Friday, February 11, 2011

I agree with Chester Finn - Nobody deserves tenure

Chester E. Finn starts his column Nobody deserves tenure with:

Nobody deserves tenure, with the possible exception of federal judges. University professors don’t deserve tenure; civil servants don’t deserve tenure; police and firefighters don’t deserve tenure; school teachers don’t deserve tenure. With the solitary exception noted above—and you might be able to talk me out of that one, too—nobody has a right to lifetime employment unrelated either to their on-the-job performance or to their employer’s continuing need for the skills and attributes of that particular person.

Tenure didn’t come down from Mt. Sinai or over on the Mayflower. Though people occasionally refer to its origins in medieval universities, on these shores, at least, it’s a twentieth-century creation. The American Association of University Professors (AAUP) began pushing for it around 1915, but tenuring professors didn’t become the norm on U.S. campuses until after World War II (when the presumption of a 7-year decision timeframe also gained traction) and it wasn’t truly formalized until the 1970’s when a couple of Supreme Court decisions made formalization unavoidable.

I love the line: "Tenure didn't come down from Mt. Sinai or over on the Mayflower." 

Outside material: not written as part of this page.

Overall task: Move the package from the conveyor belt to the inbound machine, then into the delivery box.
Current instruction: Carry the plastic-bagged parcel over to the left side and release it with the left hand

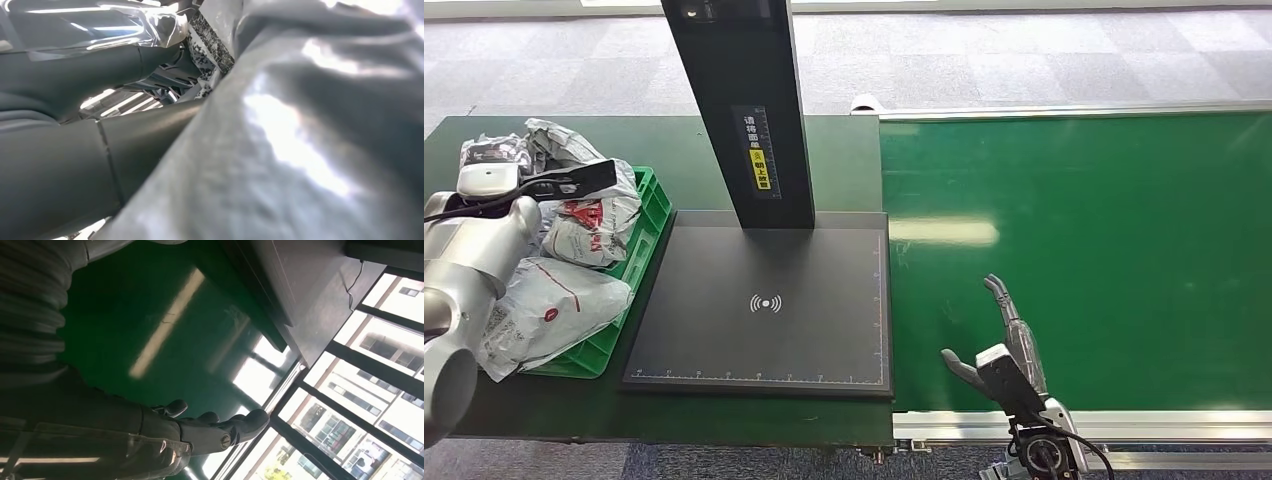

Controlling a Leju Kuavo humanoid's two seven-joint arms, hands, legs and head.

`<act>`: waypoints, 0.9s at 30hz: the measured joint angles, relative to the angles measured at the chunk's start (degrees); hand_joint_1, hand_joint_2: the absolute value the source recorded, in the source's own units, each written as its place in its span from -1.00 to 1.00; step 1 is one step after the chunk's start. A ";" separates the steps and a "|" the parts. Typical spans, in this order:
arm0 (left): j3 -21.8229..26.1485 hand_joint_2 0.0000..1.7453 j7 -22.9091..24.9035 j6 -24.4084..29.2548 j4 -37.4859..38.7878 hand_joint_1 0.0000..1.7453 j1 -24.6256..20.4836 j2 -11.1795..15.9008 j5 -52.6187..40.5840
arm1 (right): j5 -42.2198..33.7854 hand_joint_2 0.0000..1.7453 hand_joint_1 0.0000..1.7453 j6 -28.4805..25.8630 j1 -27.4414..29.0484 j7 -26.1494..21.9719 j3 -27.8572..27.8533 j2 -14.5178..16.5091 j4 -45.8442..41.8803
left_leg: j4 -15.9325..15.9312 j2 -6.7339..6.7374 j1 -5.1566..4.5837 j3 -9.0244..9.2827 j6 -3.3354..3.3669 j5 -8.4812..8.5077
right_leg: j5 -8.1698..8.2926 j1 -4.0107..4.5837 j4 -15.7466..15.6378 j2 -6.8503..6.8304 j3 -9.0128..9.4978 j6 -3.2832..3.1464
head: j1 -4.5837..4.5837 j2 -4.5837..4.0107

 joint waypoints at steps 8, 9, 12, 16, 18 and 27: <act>-0.60 -1.00 0.97 -5.06 0.86 1.00 -0.19 0.31 0.08 | 0.21 1.00 -1.00 0.01 0.01 0.00 0.00 0.04 -0.01 | 0.00 0.00 0.00 0.00 0.00 0.00 | 0.00 0.00 0.00 0.00 0.00 0.00 | 0.01 0.01; -0.74 -1.00 1.36 -7.22 1.03 0.74 -0.18 0.33 0.16 | 0.27 1.00 -1.00 0.01 0.04 0.00 0.00 0.04 -0.01 | -0.01 0.00 0.00 0.00 0.00 0.00 | 0.00 0.00 0.00 0.00 0.00 0.00 | 0.00 0.01; -0.91 -1.00 2.02 -13.28 1.76 -0.73 -0.03 0.38 0.55 | 0.18 1.00 -1.00 -0.09 0.24 -0.01 0.00 -0.04 -0.01 | -0.01 0.00 0.00 0.02 0.00 0.00 | 0.00 0.00 0.00 0.00 0.00 0.00 | -0.01 0.00; -0.89 -1.00 2.49 -16.19 2.30 -1.00 0.52 0.00 1.37 | -0.87 1.00 -1.00 -0.57 0.92 -0.30 -0.07 -0.54 -0.01 | 0.00 -0.05 0.00 0.05 0.00 0.00 | 0.00 -0.01 -0.01 -0.01 0.03 0.00 | 0.00 0.00; -0.82 -1.00 3.02 -13.21 2.39 -1.00 1.05 -0.54 2.14 | -1.30 1.00 -1.00 -0.77 1.92 -0.45 -0.28 -0.73 -0.41 | 0.00 -0.12 -0.01 0.09 0.00 0.00 | -0.01 -0.02 -0.01 -0.06 0.07 0.00 | 0.01 0.00; 0.71 -1.00 1.73 4.70 2.40 -1.00 1.47 -3.87 3.61 | -1.82 1.00 -1.00 -0.17 6.22 0.15 -2.93 -0.87 -4.26 | 0.02 -0.25 -0.02 0.01 0.01 0.05 | 0.02 -0.02 -0.02 -0.27 0.08 0.02 | 0.01 0.00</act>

I totally agree, there is no reason why someone who worked for a couple years and kept their nose cleaned should have a job guranteed for the rest of their life.

(Hat tip:


Happy Elf Mom (Christine) said...

I think some people are concerned that if you get rid of tenure, that you also get rid of due process. And that's just not *necessarily* true. :)

Jay said...


Tenure is not a right but a privilege in universities given to professors to enable them to research risky topics without fear of retribution by administrators.

Henry Cate said...

Jay, I think we see the fundamental issue very differently. I don't want to get into a big debate, but I would like to understand where you are comjing from better.

Do you think teachers from kindegarten to 12th grade should also be granted tenure? And why?

Why are universities different than company research labs? Top scientists work at places like HP Labs, and if they are performing they are kept. But if they don't perform companies will ease them out. Why do you think it should be different at a university?